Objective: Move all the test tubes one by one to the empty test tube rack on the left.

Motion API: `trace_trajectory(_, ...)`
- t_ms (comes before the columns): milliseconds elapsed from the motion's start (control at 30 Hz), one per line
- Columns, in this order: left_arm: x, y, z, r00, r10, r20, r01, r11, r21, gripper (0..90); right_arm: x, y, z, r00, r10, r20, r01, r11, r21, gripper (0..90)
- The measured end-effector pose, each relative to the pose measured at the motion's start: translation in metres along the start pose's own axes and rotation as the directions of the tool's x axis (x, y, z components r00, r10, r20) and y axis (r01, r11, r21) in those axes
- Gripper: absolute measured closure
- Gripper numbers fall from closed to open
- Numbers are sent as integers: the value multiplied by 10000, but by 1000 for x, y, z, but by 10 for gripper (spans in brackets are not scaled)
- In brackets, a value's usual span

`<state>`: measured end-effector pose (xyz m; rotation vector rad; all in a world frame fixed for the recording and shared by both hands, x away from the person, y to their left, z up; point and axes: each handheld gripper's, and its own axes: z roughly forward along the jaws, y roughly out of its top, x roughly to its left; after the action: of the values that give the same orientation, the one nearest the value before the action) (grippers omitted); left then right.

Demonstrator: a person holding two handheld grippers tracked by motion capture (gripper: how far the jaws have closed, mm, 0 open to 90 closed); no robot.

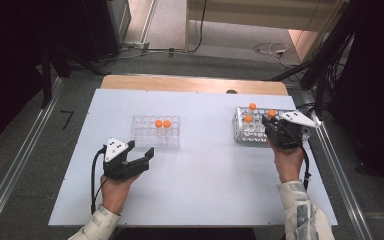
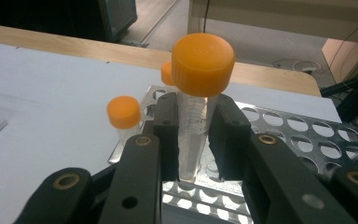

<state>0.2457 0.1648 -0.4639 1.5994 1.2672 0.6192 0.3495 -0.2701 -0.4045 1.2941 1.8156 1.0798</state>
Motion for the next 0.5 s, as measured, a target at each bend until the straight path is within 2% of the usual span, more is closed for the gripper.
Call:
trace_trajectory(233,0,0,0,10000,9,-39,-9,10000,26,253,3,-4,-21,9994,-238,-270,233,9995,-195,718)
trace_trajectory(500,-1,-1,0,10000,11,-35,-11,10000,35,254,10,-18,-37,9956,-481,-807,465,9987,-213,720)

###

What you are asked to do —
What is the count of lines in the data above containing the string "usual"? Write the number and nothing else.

Response below —
2